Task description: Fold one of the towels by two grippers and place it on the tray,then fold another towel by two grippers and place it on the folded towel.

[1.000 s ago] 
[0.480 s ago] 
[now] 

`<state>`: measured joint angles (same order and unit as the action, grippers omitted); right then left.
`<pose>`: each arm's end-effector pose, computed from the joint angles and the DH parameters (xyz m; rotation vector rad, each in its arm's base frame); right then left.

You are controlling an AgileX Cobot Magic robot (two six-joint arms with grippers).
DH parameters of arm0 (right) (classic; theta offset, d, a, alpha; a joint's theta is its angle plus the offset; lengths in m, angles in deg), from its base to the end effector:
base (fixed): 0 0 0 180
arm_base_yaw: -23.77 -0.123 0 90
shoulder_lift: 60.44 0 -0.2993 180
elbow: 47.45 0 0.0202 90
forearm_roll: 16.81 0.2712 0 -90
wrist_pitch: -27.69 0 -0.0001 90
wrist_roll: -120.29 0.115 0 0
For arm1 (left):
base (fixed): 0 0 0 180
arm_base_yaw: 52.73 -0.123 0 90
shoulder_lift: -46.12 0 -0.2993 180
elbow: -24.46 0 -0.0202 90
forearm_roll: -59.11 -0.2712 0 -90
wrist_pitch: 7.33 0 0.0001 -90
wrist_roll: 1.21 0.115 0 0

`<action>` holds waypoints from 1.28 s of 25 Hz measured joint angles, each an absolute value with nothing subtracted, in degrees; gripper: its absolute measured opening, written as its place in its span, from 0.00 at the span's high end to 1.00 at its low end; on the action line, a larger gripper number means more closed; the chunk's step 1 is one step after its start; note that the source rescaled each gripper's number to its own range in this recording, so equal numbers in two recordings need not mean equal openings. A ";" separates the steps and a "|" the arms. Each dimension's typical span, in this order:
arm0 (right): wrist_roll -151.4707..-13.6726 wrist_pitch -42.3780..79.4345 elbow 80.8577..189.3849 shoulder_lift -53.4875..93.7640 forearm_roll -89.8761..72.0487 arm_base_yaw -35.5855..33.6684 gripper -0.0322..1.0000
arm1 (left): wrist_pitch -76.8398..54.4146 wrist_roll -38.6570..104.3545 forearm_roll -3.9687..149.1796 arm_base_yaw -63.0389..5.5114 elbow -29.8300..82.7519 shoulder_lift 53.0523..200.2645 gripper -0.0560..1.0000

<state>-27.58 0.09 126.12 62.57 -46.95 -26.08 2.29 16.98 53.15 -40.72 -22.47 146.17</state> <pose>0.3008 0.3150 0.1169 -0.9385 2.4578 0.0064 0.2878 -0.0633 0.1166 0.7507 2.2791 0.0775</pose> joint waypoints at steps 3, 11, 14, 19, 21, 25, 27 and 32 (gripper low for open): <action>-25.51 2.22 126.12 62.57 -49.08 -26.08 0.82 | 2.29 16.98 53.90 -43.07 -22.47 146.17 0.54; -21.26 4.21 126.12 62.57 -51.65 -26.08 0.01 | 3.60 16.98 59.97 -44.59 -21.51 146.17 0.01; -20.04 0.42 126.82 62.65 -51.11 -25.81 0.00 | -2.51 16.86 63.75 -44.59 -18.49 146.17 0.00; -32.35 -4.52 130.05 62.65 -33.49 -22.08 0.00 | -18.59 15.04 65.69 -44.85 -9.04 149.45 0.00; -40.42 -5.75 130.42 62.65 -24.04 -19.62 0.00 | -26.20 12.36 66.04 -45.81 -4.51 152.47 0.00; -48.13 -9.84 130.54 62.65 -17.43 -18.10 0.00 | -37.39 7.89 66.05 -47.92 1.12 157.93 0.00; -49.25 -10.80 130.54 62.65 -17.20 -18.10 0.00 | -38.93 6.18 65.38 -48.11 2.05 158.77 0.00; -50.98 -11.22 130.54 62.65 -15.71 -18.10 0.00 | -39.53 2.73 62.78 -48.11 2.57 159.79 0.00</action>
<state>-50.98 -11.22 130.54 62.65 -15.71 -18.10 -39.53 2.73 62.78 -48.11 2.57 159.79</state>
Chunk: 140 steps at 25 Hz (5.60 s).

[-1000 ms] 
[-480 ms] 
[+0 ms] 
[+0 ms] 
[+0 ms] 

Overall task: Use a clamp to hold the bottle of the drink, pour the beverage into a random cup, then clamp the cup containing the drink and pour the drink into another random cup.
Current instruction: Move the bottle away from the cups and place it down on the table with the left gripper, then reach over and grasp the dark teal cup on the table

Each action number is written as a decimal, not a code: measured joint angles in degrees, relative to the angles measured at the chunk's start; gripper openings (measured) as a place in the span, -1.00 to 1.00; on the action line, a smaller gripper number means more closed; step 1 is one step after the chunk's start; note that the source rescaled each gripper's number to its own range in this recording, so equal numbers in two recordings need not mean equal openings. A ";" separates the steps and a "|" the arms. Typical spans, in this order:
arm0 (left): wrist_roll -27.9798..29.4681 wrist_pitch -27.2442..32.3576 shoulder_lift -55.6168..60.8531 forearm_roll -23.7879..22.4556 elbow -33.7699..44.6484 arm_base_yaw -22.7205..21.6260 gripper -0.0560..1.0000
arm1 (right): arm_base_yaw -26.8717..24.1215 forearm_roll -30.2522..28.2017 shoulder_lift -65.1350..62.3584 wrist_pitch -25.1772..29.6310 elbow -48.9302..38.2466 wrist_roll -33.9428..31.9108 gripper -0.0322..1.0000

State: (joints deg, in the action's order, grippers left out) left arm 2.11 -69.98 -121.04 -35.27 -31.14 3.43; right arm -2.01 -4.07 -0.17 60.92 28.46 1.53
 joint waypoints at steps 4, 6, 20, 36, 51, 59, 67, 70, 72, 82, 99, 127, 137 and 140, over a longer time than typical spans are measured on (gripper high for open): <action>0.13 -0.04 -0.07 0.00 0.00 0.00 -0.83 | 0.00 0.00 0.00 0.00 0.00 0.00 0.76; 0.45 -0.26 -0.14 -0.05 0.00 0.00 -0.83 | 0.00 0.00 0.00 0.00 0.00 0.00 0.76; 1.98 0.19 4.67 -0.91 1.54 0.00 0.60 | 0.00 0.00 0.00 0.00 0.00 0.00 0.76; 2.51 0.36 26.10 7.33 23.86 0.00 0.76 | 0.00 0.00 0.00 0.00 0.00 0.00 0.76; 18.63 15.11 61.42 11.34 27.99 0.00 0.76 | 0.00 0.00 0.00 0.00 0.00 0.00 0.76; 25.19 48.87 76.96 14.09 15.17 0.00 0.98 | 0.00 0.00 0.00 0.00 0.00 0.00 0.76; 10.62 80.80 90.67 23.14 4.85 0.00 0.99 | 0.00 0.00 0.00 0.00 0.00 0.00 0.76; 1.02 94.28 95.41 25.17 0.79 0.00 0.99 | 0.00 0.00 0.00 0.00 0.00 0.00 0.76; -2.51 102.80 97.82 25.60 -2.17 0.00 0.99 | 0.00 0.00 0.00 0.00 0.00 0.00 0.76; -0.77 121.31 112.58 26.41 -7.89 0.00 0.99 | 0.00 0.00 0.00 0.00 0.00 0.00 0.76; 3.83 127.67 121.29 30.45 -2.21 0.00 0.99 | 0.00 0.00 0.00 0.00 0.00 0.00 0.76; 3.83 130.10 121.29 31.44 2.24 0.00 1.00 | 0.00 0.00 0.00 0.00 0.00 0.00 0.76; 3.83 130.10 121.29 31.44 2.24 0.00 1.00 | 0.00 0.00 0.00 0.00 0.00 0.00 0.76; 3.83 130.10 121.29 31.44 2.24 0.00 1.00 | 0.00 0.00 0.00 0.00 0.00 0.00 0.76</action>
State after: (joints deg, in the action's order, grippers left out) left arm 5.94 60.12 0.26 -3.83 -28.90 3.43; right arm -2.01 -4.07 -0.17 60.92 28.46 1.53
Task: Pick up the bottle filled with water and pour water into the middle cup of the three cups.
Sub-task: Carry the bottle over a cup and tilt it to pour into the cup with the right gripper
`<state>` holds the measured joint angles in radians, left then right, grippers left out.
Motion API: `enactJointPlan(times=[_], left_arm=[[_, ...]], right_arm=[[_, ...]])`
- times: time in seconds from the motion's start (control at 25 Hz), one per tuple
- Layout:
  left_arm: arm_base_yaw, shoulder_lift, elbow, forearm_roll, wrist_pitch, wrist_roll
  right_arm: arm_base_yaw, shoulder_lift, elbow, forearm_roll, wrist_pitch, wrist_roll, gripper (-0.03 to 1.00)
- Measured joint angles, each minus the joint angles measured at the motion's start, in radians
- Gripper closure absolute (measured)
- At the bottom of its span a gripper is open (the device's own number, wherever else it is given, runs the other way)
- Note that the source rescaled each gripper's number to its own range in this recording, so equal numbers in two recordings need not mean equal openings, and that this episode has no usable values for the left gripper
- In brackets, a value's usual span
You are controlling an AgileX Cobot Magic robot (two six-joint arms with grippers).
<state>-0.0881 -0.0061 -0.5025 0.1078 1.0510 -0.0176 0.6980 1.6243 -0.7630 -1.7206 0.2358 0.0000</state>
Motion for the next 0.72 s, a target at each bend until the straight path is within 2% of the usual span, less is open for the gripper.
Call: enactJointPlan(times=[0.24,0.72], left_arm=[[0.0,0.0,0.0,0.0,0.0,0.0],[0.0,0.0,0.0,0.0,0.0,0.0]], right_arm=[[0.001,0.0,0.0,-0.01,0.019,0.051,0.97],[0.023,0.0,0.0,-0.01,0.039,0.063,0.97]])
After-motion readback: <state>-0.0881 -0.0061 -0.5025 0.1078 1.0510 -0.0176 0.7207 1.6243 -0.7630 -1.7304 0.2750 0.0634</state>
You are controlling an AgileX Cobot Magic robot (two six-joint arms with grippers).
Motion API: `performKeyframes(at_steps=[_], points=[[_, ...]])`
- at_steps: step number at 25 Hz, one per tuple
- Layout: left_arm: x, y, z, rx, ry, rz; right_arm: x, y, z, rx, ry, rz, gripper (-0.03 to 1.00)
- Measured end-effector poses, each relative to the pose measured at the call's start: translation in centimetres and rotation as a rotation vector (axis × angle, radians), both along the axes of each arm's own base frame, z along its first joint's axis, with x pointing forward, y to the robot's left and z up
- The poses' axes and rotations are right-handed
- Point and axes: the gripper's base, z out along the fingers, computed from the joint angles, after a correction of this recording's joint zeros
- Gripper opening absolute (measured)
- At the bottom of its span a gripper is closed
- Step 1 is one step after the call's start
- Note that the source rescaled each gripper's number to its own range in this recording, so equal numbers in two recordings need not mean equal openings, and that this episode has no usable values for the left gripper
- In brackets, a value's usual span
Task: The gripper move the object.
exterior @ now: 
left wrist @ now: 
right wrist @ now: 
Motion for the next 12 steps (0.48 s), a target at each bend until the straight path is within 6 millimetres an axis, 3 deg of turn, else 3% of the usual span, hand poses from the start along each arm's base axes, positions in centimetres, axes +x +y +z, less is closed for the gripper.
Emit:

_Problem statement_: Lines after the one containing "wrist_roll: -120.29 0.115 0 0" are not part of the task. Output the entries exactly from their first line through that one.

_Solution for this problem_:
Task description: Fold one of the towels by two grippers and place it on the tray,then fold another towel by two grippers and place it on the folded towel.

[1.000 s ago] 
[0.480 s ago] 
[now] 

`<state>`: measured joint angles (same order and unit as the action, grippers omitted); right then left.
`<pose>`: each arm's end-effector pose, computed from the joint angles and the DH parameters (xyz m; rotation vector rad, each in its arm's base frame); right then left.

You are controlling an AgileX Cobot Magic robot (two six-joint arms with grippers).
DH parameters of arm0 (right) (classic; theta offset, d, a, alpha; a joint's theta is its angle plus the offset; lengths in m, angles in deg), from its base to the end effector:
base (fixed): 0 0 0 180
arm_base_yaw: -23.77 -0.123 0 90
shoulder_lift: 60.44 0 -0.2993 180
elbow: 47.45 0 0.0202 90
forearm_roll: 16.81 0.2712 0 -90
wrist_pitch: -27.69 0 -0.0001 90
wrist_roll: -120.29 0.115 0 0

The exercise calls for nothing further.